CEDARBURG — If only Hank Beyer had a dollar for everyone who said his family hardware store couldn’t survive the invasion of the big box stores.
What those people didn’t understand was Beyer’s commitment to the art of listening. It’s what underscored every transaction, every interaction he has had with customers at his family’s Cedarburg store during more than three decades there.
A good day of helping someone solve a problem was the best day at work, Beyer said.
But Beyer’s world has been a little upside down these past six weeks.
The face of Beyer’s True Value in recent years, Beyer, 53, made the significant decision to sell the store and transition from owner to customer. The sale was final on Dec. 12, 2022. His last day was Feb. 6.
“I was in there today picking up supplies,” Beyer said recently. “It is strange for sure. It’s been a lifetime.”
It has, in fact, literally been a lifetime. Beyer’s playpen was set up in the office of the former store in downtown Cedarburg when he was a child, just as his daughter’s would be in the office of the current store on the south end of Washington Avenue.
It has been a family store since the mid-1950s, when his grandfather and namesake, Henry Beyer, started the Badger Paint Store in what is now Wyndrose Fine Jewelry.
The Beyers got into the hardware business in 1968, when Hank’s dad, Richard, and uncle Bob, opened a Coast to Coast Hardware Store in the building that now houses Weeds and Boulangerie Du Monde.
They moved to its current location at W61N278 Washington Ave. in 1997. Beyer said the store’s 16,000 square feet felt like a convention center compared to their previous 5,400 square feet.
As a kid, Hank Beyer would help out around the store, sweeping floors, stocking shelves and crushing cardboard boxes. He officially became an employee at age 14, when he received his first paycheck.
Beyer continued to work there until he left for college at the University of Wisconsin-Stevens Point to study chemical engineering. He said he discovered very quickly that it was not the path for him and he returned home and enrolled at the University of Wisconsin-Milwaukee, eventually obtaining a degree in marketing.
Beyer worked his way through college at the store.
In 1993, Hank Beyer bought into the business and became partners with his father.
He worked six, often seven days a week, through Christmas seasons, fall displays, spring gardening and summer BBQ seasons. It was Beyer, his family and friends who lined the lawns on the streets leading to the annual Cedarburg Fourth of July parade with small American flags — 1,500 of them — every year.
The mission was and has also been to provide service customized to each individual shopper, Beyer said. And that is where listening is key, understanding the exact nature of a problem. Is a sump pump broken, for example, or is the pipe simply frozen?
“That may not have always been putting a product in their hand. It might have been putting a phone number of somebody else who could solve their problem,” Beyer said. “To offer a good solution, you had to understand the problem. And a lot of that is just listening to and asking question to better understand the situation they were in so that we could provide them with the best, most economical solution.”

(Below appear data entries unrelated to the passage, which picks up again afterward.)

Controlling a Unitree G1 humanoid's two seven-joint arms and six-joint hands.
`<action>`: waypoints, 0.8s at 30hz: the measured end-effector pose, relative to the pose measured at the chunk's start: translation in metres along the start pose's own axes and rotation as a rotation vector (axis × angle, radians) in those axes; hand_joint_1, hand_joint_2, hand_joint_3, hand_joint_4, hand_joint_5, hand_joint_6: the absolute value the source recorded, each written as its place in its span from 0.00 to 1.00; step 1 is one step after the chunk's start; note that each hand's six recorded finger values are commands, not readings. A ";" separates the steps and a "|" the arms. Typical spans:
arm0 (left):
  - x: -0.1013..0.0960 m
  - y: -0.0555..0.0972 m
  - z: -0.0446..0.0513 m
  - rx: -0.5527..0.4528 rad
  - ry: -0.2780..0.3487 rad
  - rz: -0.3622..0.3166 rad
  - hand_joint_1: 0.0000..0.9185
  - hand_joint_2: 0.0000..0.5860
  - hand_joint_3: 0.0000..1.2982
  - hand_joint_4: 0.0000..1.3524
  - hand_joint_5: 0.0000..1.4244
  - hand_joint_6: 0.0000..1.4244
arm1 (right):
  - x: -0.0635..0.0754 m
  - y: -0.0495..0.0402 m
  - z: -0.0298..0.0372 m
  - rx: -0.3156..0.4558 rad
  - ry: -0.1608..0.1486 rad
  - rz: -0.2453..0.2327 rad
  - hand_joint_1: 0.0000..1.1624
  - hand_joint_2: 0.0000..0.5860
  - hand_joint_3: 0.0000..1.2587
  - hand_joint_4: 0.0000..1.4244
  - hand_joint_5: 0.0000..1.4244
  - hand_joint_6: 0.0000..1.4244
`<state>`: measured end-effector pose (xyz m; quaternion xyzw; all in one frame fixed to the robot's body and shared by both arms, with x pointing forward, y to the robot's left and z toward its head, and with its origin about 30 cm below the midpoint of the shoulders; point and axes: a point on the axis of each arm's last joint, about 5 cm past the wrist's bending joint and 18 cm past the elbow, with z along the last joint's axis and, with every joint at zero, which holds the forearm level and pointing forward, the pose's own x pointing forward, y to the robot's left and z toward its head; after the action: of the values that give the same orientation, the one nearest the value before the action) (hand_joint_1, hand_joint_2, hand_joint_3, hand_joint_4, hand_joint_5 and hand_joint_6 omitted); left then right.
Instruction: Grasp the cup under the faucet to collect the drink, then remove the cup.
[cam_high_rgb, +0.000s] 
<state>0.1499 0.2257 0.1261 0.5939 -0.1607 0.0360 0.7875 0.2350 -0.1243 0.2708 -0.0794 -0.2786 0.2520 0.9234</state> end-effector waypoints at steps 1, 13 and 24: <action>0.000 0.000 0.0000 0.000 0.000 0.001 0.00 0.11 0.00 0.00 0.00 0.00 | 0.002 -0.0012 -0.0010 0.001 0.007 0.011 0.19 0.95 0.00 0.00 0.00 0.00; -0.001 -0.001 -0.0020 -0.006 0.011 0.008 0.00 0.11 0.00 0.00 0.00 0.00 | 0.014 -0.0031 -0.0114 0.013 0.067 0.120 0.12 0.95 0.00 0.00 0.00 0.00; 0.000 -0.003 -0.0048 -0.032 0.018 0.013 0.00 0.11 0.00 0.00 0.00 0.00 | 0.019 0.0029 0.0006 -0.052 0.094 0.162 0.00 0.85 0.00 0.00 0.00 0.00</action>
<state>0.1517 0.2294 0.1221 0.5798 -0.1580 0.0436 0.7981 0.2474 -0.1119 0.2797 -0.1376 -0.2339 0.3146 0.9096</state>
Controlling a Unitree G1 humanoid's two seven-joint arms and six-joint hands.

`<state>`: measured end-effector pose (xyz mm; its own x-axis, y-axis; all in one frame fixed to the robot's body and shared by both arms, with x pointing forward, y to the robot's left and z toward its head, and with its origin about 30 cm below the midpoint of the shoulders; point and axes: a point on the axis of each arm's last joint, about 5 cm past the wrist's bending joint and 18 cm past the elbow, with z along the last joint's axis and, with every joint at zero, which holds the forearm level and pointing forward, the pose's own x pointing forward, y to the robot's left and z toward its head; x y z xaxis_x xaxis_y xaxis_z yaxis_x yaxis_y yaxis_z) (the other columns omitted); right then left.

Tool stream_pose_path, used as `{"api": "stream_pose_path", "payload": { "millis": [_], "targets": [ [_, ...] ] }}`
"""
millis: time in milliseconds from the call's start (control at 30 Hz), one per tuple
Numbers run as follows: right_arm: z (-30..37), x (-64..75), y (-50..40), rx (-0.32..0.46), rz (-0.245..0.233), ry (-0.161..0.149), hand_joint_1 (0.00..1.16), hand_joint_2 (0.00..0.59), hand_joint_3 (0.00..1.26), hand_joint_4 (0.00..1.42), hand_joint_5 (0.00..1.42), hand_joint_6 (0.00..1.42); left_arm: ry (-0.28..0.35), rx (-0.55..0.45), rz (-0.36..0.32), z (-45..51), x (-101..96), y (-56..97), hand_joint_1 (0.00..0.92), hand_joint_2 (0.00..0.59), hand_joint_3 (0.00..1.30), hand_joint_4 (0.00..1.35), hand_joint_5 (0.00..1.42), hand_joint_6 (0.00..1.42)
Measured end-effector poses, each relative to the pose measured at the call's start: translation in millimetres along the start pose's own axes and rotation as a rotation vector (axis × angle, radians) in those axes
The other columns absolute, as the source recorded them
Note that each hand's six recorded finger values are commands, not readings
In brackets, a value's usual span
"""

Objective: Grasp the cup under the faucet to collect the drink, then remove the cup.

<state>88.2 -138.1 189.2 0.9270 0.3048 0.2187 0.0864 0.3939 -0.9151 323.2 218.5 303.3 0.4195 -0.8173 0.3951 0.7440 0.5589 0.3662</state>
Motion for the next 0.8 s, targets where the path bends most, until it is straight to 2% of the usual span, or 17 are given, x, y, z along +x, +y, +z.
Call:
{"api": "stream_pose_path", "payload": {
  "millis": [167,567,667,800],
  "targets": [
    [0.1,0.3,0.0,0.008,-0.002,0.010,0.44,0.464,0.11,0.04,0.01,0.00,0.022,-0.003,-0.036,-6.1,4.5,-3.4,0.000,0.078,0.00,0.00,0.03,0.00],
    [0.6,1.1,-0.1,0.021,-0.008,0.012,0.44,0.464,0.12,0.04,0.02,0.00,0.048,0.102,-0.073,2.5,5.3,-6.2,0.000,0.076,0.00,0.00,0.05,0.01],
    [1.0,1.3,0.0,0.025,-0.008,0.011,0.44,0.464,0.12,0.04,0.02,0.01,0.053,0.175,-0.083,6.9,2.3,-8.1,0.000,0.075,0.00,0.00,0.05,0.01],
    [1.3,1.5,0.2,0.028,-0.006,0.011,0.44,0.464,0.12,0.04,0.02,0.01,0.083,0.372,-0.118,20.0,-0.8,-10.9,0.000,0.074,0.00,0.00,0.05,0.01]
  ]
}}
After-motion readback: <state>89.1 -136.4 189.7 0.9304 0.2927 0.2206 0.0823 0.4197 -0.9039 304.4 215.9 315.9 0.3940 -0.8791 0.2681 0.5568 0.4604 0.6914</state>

Doing the right thing was what was instilled in him by his father.
It has meant employing knowledgeable staff who also believe in the same values. And the large majority of that staff has remained at the store.
The decision to sell was in large part Hank Beyer’s, though not without the consultation of his father. The two came to the decision together then, Hank Beyer said.
“My father and I have always seen eye to eye and worked well together,” Beyer said.
The change, Beyer said, has been “life altering, not life changing.”
The store was purchased by Bharat Bansal, who owns several grocery stores in the state. His general manager, Jonathan Jensen, said the Beyers, including Hank’s mom Bev, have a great team in place at the store.
Jensen said he is in the store several times a week, but that the day-to-day operations are overseen by Store Manager, Tom Coughlin, who was already a longterm Beyer’s employee.
Jensen’s background is in the grocery store business. He said he is learning the nature of the hardware business. Everyone needs groceries, Jensen said. But at the hardware store, items like snow blowers may sit untouched until the need is there. He said they sold eight in one day after a recent storm.
He is impressed with the full-service operation at Beyers.
“You can buy it and get it repaired there,” Jensen said.
He emphasized that the strong team that the Beyers have put into place will not change. Neither will the name. That was kept as part of the sale agreement.
Hank Beyer, who has never had to create a resume before, is still deciding what he wants to do next. He is helping out Stehanie and Drew Hayes with projects at Art of Joy now, as well as pursuing a building inspection certification. He will take the exam on his birthday in April, he said.
“I just like helping people. I like having my hands in the mud, so to speak,” Beyer said. “I’m hoping someday somebody’s going to tap me on the shoulder and say, ‘I’ve got this perfect thing for you.’ This is not Hank’s retirement.”